[Start of section]

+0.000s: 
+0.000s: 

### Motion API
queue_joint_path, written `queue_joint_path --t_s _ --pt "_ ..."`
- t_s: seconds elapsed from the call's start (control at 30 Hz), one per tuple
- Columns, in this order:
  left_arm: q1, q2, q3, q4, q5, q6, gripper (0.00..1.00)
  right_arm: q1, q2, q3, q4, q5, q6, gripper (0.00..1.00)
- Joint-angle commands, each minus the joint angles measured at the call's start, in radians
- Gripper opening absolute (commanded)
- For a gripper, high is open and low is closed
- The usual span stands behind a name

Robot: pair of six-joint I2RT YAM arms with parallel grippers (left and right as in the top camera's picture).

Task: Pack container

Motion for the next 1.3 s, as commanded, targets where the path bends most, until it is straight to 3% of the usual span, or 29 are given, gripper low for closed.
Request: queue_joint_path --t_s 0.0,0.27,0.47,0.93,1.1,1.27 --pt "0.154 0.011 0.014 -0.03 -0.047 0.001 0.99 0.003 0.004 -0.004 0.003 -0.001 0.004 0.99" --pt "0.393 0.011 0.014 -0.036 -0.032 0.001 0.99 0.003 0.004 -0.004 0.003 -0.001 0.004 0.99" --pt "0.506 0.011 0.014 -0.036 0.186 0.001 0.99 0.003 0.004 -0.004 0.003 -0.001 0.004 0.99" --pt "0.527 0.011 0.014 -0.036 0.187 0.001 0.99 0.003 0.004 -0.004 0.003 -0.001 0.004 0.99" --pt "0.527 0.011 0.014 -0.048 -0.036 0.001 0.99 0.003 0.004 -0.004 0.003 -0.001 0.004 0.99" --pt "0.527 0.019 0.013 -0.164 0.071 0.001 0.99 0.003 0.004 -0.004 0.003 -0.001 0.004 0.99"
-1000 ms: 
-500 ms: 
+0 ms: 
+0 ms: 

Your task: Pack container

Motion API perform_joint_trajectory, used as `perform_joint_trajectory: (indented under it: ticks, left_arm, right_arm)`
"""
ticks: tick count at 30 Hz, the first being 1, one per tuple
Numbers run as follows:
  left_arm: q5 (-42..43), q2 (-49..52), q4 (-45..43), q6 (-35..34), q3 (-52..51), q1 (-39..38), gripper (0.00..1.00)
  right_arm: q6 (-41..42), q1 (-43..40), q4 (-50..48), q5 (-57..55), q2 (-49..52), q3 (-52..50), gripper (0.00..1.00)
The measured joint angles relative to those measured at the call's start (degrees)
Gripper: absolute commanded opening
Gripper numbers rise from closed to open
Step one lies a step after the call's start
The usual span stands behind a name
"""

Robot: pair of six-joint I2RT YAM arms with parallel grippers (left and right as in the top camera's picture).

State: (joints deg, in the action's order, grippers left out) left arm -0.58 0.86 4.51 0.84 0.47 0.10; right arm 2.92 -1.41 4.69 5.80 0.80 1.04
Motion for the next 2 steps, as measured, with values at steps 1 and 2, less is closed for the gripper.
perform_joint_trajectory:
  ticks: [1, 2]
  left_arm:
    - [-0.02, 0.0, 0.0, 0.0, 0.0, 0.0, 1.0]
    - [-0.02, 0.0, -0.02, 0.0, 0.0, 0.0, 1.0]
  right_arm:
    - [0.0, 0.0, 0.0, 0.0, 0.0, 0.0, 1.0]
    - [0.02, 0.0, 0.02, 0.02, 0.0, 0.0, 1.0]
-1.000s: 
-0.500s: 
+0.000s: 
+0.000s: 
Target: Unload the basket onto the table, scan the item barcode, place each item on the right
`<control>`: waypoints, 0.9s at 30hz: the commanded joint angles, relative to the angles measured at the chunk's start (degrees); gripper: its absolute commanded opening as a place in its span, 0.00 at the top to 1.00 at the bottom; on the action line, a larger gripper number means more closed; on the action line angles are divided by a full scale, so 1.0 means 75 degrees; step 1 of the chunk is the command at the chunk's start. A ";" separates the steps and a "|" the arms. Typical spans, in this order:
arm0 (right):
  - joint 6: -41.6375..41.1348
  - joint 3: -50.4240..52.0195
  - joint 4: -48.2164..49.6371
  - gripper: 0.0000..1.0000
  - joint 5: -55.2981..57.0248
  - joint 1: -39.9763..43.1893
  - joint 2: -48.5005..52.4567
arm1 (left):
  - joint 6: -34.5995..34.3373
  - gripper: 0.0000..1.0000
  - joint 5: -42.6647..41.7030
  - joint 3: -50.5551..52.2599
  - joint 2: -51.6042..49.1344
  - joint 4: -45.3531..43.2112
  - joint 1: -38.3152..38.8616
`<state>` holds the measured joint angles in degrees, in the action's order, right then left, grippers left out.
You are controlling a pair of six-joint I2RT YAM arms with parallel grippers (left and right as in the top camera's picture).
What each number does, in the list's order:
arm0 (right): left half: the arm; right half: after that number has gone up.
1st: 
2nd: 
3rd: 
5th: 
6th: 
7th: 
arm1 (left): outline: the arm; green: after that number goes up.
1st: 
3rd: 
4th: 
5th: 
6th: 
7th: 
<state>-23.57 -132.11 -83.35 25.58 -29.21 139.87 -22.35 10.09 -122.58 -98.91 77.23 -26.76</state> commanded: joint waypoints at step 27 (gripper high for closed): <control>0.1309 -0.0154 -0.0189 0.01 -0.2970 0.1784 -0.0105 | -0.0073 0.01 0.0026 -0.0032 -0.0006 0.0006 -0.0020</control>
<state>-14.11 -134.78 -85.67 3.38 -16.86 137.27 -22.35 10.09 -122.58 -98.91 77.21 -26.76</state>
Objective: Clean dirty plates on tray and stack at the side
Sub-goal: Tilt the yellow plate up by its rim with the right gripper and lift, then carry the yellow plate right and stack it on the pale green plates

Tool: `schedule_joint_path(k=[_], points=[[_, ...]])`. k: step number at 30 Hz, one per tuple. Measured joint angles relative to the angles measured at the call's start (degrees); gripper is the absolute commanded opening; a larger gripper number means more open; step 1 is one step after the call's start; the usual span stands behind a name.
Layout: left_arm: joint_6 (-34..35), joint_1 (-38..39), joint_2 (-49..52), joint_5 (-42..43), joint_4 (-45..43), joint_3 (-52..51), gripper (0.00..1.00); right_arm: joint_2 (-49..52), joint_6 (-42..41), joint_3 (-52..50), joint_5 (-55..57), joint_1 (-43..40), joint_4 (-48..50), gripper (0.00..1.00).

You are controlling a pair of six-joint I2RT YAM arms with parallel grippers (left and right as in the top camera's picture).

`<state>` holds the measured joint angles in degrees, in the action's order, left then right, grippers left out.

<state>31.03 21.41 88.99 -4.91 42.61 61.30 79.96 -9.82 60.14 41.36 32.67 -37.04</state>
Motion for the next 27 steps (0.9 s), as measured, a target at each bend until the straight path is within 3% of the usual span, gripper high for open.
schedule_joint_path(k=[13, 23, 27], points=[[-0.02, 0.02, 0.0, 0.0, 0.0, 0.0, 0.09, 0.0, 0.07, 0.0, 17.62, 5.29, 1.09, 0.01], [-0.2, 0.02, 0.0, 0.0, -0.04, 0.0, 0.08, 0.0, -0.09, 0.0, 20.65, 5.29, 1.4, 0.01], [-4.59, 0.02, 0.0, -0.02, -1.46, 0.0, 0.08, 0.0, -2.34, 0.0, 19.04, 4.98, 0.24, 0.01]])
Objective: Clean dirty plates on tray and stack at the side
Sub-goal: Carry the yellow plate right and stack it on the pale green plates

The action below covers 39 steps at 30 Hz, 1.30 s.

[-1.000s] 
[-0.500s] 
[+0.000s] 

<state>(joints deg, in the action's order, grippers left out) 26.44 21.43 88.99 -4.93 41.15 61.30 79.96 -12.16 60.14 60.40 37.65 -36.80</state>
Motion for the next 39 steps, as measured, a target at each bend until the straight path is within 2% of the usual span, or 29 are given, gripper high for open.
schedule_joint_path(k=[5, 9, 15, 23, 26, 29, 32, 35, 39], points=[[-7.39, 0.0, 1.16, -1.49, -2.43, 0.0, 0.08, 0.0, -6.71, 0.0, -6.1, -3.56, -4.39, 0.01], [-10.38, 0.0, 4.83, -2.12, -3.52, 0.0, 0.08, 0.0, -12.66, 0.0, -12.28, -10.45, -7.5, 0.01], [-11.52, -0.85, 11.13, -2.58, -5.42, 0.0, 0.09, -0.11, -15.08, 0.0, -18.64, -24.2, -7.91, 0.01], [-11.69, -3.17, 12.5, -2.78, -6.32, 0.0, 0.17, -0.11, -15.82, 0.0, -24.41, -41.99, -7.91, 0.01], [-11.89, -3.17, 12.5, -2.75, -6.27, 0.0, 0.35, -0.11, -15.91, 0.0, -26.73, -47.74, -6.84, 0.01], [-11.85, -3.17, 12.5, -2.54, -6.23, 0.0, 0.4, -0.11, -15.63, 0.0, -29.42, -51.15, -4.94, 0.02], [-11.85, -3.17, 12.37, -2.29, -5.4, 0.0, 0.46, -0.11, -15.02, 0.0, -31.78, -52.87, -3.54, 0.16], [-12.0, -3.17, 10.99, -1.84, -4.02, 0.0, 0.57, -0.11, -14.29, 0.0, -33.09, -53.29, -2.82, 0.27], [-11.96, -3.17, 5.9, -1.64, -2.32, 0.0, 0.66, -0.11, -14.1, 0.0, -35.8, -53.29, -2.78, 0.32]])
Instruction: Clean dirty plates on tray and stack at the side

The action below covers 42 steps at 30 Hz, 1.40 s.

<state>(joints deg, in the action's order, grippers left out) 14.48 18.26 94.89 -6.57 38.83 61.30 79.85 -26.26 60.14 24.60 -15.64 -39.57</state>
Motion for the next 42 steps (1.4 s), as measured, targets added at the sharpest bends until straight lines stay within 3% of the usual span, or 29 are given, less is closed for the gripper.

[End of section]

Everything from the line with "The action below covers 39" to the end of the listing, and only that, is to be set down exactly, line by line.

The action below covers 39 steps at 30 Hz, 1.30 s.

[-1.000s] 
[-0.500s] 
[+0.000s] 

<state>(joints deg, in the action's order, grippers left out) 26.44 21.43 88.99 -4.93 41.15 61.30 79.96 -12.16 60.14 60.40 37.65 -36.80</state>
Motion for the next 39 steps, as measured, a target at each bend until the straight path is within 2% of the usual span, or 29 are given, gripper high for open.
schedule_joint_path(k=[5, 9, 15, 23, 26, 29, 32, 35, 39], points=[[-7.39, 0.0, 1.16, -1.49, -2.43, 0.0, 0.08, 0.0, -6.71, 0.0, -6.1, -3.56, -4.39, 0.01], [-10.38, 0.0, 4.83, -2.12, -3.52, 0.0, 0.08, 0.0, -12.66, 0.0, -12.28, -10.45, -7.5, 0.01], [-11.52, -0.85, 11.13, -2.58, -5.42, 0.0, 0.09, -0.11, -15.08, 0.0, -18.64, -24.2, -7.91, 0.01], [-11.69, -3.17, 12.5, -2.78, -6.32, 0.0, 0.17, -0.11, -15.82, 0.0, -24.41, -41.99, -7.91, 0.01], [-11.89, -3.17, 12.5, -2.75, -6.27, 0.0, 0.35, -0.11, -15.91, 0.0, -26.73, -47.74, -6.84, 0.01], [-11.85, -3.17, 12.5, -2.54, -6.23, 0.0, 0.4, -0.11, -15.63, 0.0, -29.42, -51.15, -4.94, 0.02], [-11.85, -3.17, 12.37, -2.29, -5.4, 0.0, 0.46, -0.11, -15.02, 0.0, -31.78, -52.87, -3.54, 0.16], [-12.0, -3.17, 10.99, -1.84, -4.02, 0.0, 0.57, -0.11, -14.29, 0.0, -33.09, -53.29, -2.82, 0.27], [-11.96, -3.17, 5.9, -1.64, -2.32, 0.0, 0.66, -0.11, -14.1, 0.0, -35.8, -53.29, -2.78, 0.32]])
Instruction: Clean dirty plates on tray and stack at the side

The action below covers 42 steps at 30 Hz, 1.40 s.

<state>(joints deg, in the action's order, grippers left out) 14.48 18.26 94.89 -6.57 38.83 61.30 79.85 -26.26 60.14 24.60 -15.64 -39.57</state>
Motion for the next 42 steps (1.4 s), as measured, targets added at the sharpest bends until straight lines stay within 3% of the usual span, or 29 are given, less is closed for the gripper.

This exercise is finished.